- WHAT THE EXERCISE ASKS
Would you please copy every line from the records that contains the word "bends"?

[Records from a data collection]
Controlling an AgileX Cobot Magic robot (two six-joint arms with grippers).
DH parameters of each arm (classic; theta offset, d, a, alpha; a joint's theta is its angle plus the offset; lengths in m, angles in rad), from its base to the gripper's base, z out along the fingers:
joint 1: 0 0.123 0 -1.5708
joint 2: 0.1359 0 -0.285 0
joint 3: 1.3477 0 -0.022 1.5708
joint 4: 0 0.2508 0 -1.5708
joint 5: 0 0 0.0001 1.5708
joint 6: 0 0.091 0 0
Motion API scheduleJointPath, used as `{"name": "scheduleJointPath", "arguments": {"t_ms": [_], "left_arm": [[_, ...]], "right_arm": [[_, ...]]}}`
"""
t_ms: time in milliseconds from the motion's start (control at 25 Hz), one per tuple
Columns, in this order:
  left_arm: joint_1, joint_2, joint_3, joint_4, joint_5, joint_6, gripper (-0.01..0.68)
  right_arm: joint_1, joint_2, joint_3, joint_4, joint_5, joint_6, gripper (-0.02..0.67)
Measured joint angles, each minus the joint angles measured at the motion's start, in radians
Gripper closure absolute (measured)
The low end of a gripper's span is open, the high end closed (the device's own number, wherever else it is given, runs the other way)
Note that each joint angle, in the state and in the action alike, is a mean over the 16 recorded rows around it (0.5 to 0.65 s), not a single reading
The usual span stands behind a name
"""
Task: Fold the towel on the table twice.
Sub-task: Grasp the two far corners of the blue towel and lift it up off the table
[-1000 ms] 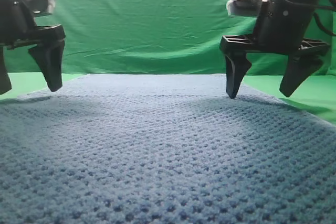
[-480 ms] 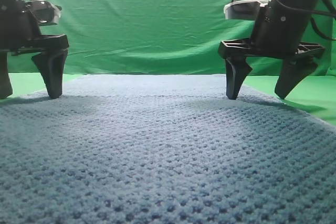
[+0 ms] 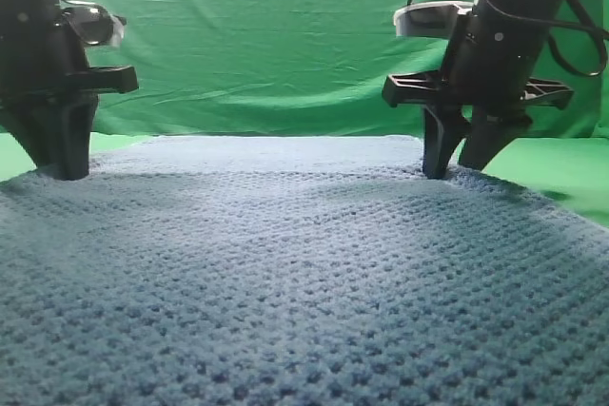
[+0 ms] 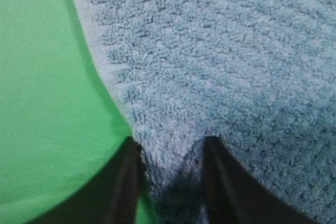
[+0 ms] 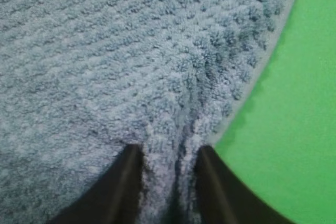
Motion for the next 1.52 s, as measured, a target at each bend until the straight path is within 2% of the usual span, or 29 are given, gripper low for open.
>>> {"name": "scheduleJointPath", "arguments": {"t_ms": [240,400,600,800,1280,1520], "left_arm": [[0.011,0.009,-0.014,-0.072,0.017,0.001,0.617],[0.02,0.002,-0.025,-0.11,0.032,0.002,0.666],[0.031,-0.044,-0.062,-0.132,0.06,0.002,0.673],[0.035,-0.128,-0.143,-0.139,0.082,0.002,0.673],[0.035,-0.294,-0.46,-0.127,0.024,0.004,0.673],[0.035,-0.306,-0.502,-0.105,-0.031,0.004,0.673]], "right_arm": [[0.006,0.001,-0.005,0.011,0.006,0.002,0.564],[0.007,-0.016,-0.004,0.013,0.018,0.003,0.638],[0.007,-0.055,-0.035,0.007,0.065,0.004,0.649],[0.005,-0.095,-0.15,-0.005,0.153,0.004,0.649],[-0.002,-0.108,-0.722,-0.07,0.327,-0.007,0.649],[-0.006,-0.076,-0.898,-0.1,0.392,-0.025,0.649]]}}
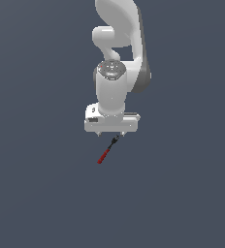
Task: Pick up the object and move it to a goal position.
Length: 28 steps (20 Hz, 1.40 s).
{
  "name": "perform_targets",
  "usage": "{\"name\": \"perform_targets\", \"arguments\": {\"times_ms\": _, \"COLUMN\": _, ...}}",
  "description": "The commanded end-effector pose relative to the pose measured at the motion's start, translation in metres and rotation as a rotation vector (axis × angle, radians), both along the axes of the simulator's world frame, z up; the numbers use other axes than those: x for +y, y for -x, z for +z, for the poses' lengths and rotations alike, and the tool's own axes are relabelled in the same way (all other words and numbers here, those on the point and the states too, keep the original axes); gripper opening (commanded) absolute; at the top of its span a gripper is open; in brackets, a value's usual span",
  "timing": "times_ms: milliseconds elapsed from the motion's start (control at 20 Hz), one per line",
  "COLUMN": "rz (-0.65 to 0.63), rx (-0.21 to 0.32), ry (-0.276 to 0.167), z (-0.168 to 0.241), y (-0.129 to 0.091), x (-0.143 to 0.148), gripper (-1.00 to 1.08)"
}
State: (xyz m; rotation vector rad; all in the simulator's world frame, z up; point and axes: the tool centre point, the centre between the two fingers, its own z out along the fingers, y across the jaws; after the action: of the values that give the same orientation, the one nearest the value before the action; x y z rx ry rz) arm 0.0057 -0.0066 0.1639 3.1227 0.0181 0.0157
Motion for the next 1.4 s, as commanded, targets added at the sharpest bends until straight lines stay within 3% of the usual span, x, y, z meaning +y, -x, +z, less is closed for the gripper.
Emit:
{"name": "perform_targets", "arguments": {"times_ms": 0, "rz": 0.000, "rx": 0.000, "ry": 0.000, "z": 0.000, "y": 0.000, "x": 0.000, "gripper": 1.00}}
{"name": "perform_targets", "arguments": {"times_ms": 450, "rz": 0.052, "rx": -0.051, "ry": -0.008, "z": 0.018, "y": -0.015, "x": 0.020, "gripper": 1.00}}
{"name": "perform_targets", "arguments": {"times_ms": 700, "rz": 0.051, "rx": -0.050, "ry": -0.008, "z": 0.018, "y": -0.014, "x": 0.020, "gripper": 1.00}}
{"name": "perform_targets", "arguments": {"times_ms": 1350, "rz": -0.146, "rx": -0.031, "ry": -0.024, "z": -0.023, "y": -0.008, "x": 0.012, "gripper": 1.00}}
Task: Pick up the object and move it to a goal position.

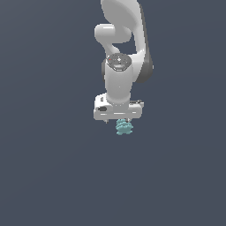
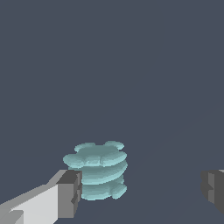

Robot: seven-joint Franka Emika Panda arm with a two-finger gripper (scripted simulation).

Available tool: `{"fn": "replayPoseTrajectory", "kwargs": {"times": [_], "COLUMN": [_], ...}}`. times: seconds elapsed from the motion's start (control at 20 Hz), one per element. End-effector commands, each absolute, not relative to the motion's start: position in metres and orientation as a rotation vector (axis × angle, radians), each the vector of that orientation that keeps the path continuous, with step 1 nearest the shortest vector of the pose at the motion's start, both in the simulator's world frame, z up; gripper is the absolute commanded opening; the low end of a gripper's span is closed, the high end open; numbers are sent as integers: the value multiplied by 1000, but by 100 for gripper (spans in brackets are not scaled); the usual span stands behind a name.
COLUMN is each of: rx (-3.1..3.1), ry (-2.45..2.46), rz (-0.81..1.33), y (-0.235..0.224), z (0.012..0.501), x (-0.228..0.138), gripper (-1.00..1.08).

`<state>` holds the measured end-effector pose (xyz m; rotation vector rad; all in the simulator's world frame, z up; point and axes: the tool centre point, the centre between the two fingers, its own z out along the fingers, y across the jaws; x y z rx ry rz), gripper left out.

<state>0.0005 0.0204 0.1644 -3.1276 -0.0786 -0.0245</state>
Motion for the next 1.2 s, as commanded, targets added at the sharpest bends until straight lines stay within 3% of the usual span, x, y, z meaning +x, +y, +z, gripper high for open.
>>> {"fn": "replayPoseTrajectory", "kwargs": {"times": [0.0,1.15], "rx": [-3128,-3133], "ry": [-79,54], "rz": [-24,17], "y": [20,23], "z": [164,157], "x": [1,-4], "gripper": [100,100]}}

- SOLUTION
Motion for the next 1.4 s, as commanded, targets added at the sharpest bends until straight lines stay within 3% of the usual span, x, y, z meaning +y, -x, +z, less is closed for the gripper.
Motion for the next 1.2 s, as commanded, targets added at the sharpest bends until straight lines stay within 3% of the usual span, x, y, z meaning +x, +y, +z, gripper high for open.

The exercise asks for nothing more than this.